* [Given data]:
▽

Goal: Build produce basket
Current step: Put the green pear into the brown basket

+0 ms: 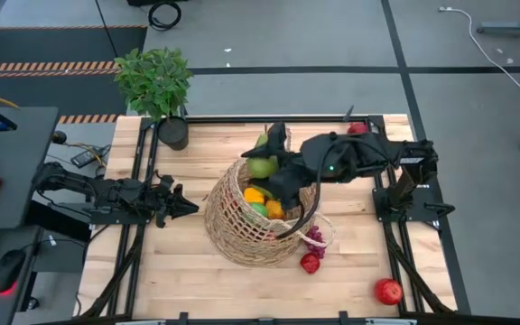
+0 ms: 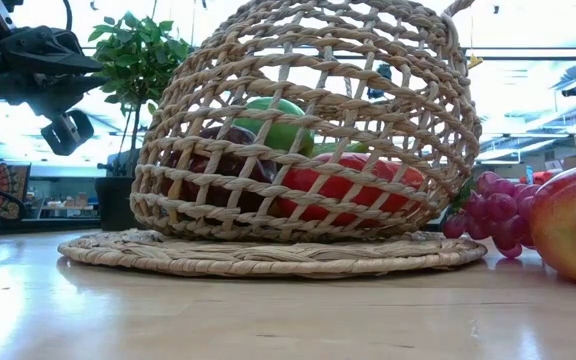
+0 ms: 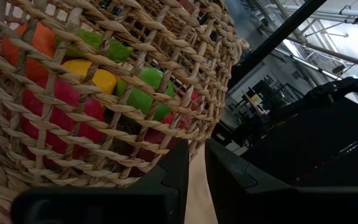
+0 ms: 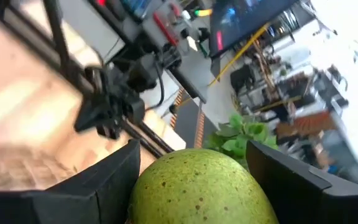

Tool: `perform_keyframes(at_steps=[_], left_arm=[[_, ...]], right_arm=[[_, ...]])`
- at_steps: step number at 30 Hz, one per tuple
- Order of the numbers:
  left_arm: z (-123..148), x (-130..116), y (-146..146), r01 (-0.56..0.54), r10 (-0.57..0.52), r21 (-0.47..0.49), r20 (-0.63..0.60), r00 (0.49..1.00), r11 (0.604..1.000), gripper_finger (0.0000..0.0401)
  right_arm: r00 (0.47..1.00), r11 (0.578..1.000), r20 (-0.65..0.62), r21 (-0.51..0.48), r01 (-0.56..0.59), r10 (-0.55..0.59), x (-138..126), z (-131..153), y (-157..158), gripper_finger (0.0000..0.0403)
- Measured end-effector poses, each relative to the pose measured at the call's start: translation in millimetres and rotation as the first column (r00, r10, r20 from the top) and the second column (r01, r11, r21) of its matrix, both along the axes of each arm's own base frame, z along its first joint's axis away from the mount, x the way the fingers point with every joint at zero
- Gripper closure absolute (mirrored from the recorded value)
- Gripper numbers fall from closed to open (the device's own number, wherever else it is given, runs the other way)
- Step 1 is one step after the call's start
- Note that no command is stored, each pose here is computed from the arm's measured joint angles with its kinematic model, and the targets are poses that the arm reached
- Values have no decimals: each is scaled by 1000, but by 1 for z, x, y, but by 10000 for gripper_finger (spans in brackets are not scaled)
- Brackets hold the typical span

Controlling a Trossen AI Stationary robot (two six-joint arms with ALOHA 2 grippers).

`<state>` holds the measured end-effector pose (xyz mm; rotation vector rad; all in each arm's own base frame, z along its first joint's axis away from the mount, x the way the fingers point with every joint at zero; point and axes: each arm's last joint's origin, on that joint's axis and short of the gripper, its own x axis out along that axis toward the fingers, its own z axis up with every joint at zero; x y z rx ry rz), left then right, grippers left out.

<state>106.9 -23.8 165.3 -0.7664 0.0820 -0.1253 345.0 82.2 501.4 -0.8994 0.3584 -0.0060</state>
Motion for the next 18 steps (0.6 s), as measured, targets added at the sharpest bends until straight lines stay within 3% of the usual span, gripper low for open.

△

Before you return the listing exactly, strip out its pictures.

Goal: Build produce basket
Current step: Put the green pear into the brown basket

+0 ms: 
+0 ms: 
+0 ms: 
+0 ms: 

Tool: `perform_keyframes(at_steps=[_], left_arm=[[_, ...]], right_arm=[[_, ...]])`
- at_steps: step number at 30 Hz, one per tuple
- Order of the numbers:
  left_arm: z (-123..148), x (-130..116), y (-146..146), r01 (-0.56..0.54), r10 (-0.57..0.52), r21 (-0.47..0.49), r20 (-0.63..0.60), r00 (0.49..1.00), r11 (0.604..1.000), gripper_finger (0.0000..0.0401)
  right_arm: r00 (0.47..1.00), r11 (0.578..1.000), r20 (-0.65..0.62), r21 (-0.51..0.48), r01 (-0.56..0.59), r10 (-0.55..0.59), x (-138..126), z (-131..153), y (-157..158), gripper_finger (0.0000..0.0403)
- Measured end-effector poses, each relative to the pose measured at the call's start: translation in millimetres and rotation as the first column (r00, r10, r20 from the top) and the second column (r01, r11, r21) of its matrix, both along the axes of each arm's own base frame, z along its first joint's axis away from the mount, x the way the fingers point with every joint at zero
- Gripper closure absolute (mirrored from the recorded value)
- Gripper numbers fall from closed to open (the device's own number, wherever else it is given, runs the other way)
- Step 1 is one step after the call's start
- Note that no command is stored, each pose here is computed from the arm's measured joint angles with its kinematic model, and the targets are poses that the arm reached
- Values have no decimals: each is scaled by 1000, but by 1 for z, x, y, but by 10000 for gripper_finger (spans in brackets are not scaled)
- Brackets hold the typical span

Controlling a Trossen AI Stationary robot (two six-joint arms with ALOHA 2 grippers).

`<state>` holds the measured end-effector pose (xyz mm; rotation vector rad; all in each arm's own base frame, z along its first joint's axis away from the mount, x the way the fingers point with every joint at zero; point and axes: each arm's last joint's origin, on that joint's axis and short of the gripper, its own x axis out along that axis toward the fingers, its own z axis up with every joint at zero; x y z rx ry rz), left then right, grippers left out.

<state>106.9 -23.8 165.3 -0.7664 0.0820 -0.1253 345.0 82.2 501.4 -0.8994 0.3584 -0.0060</state>
Motion for the next 18 steps (0.6 s), as measured, targets added at the sharpest bends until straight lines stay within 3% of the usual span, gripper low for open.

This response is complete, and nothing else is pending.